I wanted to find the connection between earthquake and other events. The data that I selected was about how many earthquakes led to a tsunami establishing the connection between earthquakes and tsunamis. I started working on the visualization on Map box and made the following Geo Visualization. The earthquakes were of magnitude >=6 and it represents the tsunamis caused by earthquakes in the past 14 years.

capture

I represented the tsunami caused by earthquake by red dots.

screenshot 8

advaitmb commented 6 years ago

My goe visualization focused on showing the number of deaths that happen all around the world because of earthquakes. Red translucent circles around a white world map seemed like an apt metaphor to represent bloodshed.

image

image

https://api.mapbox.com/styles/v1/advaitmb/cjlf2i9ly5puu2sl4l093rkns.html?fresh=true&title=true&access_token=pk.eyJ1IjoiYWR2YWl0bWIiLCJhIjoiY2psNTVpZGJrMmJlazNwczF5NmFtdnBzaiJ9.AFbda9WE73PFJvM5K0CxUA#0.9/25.142169/74.400673/0

r1ckrck commented 6 years ago

https://api.mapbox.com/styles/v1/r1ckrck/cjlgevnhp0xau2sok3do88uwy.html?fresh=true&title=true&access_token=pk.eyJ1IjoicjFja3JjayIsImEiOiJjamxlNjI2bDcwZWJuM2tydmNxMWh4eTdwIn0.PsCev_ErX1DHR8BUZsJCdg#2.3/34.061216/119.487690/0

I wanted to visually understand how much more devastating tsunami earthquakes are compared to normal earthquakes, because of the after effects of the wave.
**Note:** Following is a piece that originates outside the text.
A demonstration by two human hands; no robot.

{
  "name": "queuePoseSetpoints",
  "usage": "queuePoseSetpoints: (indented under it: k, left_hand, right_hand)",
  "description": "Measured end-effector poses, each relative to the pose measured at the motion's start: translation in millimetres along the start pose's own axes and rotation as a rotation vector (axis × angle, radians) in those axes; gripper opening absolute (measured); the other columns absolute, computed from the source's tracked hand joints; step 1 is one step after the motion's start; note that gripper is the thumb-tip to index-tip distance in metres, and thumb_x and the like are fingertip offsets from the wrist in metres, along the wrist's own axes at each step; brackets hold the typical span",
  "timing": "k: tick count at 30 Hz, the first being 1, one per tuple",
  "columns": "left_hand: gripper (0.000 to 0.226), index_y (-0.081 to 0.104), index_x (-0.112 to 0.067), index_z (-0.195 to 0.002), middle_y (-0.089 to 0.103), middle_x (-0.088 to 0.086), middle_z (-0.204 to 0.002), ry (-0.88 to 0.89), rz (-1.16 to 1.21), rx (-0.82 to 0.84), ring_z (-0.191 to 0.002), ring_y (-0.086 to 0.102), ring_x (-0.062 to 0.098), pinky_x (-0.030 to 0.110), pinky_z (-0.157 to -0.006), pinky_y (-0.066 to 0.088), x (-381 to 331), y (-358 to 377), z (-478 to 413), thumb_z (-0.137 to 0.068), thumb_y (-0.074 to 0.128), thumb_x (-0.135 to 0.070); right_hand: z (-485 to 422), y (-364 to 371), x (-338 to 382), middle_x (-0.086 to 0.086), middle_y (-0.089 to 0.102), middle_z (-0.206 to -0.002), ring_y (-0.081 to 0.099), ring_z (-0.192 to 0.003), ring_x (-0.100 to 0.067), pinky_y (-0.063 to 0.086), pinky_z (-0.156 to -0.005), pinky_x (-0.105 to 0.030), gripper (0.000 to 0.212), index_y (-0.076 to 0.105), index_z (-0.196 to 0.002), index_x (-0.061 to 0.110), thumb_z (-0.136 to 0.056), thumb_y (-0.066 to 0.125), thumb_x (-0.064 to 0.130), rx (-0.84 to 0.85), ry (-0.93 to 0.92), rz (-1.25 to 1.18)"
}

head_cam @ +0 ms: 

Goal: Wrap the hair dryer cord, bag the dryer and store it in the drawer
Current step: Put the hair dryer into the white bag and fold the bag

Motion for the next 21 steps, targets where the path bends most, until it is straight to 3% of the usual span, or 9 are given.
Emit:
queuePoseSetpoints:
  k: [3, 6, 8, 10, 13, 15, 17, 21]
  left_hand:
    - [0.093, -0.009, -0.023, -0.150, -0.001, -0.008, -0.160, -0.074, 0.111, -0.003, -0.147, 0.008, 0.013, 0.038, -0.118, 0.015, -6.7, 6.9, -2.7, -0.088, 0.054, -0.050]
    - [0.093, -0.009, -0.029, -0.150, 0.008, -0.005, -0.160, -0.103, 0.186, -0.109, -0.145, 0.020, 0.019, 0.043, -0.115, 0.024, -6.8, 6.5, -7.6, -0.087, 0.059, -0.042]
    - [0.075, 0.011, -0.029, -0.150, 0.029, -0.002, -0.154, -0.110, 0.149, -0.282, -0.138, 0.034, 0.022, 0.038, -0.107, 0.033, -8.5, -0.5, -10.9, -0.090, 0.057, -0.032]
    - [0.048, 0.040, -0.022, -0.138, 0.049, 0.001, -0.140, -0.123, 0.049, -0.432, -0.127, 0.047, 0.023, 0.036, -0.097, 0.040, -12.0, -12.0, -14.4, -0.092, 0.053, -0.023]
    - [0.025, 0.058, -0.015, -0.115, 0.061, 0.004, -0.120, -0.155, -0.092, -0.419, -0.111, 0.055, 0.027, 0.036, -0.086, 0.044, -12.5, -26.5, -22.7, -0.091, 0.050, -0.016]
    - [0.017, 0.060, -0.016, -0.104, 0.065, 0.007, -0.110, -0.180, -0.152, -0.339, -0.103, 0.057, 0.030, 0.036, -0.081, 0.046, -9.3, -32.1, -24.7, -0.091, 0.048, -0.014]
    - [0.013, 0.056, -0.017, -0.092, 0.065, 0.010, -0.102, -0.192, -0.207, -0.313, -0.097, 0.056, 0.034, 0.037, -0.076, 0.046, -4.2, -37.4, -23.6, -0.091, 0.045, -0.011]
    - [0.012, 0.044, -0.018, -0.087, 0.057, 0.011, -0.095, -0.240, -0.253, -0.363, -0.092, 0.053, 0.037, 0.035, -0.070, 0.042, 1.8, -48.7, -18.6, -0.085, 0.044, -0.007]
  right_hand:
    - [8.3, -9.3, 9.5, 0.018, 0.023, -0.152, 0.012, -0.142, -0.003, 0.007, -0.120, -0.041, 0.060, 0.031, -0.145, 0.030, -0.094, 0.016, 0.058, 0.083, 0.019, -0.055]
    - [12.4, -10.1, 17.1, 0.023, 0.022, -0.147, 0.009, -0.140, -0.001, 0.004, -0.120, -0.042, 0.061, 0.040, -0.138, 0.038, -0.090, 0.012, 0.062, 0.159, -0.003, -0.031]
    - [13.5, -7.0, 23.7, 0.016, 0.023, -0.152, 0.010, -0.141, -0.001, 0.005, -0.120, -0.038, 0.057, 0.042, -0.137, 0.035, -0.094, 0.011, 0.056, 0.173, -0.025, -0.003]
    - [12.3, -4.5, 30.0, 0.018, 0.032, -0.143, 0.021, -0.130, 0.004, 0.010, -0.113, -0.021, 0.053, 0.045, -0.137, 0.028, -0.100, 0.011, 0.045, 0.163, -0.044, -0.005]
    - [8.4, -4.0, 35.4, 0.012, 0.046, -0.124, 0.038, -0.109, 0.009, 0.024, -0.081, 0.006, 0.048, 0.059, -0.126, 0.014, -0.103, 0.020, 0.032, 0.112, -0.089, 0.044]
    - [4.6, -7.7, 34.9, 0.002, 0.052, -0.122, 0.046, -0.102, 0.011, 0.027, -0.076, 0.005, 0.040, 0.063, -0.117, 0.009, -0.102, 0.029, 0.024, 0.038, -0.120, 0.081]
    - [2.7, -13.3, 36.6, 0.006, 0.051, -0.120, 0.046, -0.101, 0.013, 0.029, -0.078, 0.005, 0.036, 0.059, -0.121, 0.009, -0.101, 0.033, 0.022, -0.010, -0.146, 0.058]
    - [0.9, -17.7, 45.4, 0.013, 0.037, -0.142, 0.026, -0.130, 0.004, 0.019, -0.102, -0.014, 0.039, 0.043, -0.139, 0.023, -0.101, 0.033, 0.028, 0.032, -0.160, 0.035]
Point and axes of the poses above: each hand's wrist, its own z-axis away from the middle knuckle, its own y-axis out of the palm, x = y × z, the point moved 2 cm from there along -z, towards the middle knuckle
screenshot 2018-11-13 at 14 22 18

The radius is a linear scale of the damage in monetary terms The colour of the circumference represents if there was significant numbers of deaths. The colour of the circle represents if it was tsunami or not.

The map background is dull so that it doesn't distract the users but visible enough to know which country is where.

One drawback is that the magnitude is not accounted for.

AarchaSuresh commented 6 years ago

image

I tried visualising magnitude of earthquakes around the world. Given below is the link to the same.

https://api.mapbox.com/styles/v1/advaitmb/cjofis2ml60jy2snvm6ifx435.html?fresh=true&title=true&access_token=pk.eyJ1IjoiYWR2YWl0bWIiLCJhIjoiY2psNTVpZGJrMmJlazNwczF5NmFtdnBzaiJ9.AFbda9WE73PFJvM5K0CxUA#1.41/18.6/50.4

VishnuPriyan1998 commented 6 years ago

I was fascinated by the connection between the duration of an earthquake and its strength, and wanted to delve into this relation. I found that the earthquake and the time it takes to cause destruction are fairly unrelated, but I found a bunch of anomalies as well

screenshot 2018-11-13 at 2 50 18 pm

Here the markers are for the time they lasted, and their magnitudes are listed next to the event name. We observe that the time and strength are in someways related but not entirely, or in any pattern.

https://api.mapbox.com/styles/v1/vishnupriyan/cjofd0q4d55mc2qnx5rwi3bu0.html?fresh=true&title=true&access_token=pk.eyJ1IjoidmlzaG51cHJpeWFuIiwiYSI6ImNqbGV1dHN1eDA1bm8zcG1zbmI2ZjA2ZmwifQ.QbmFQW3ZfBCeDM7Q-TqnUg#12.0/48.866500/2.317600/0

rasagy commented 6 years ago

Thanks everyone for visualizing the earthquake data form different perspectives. Going ahead and closing this thread!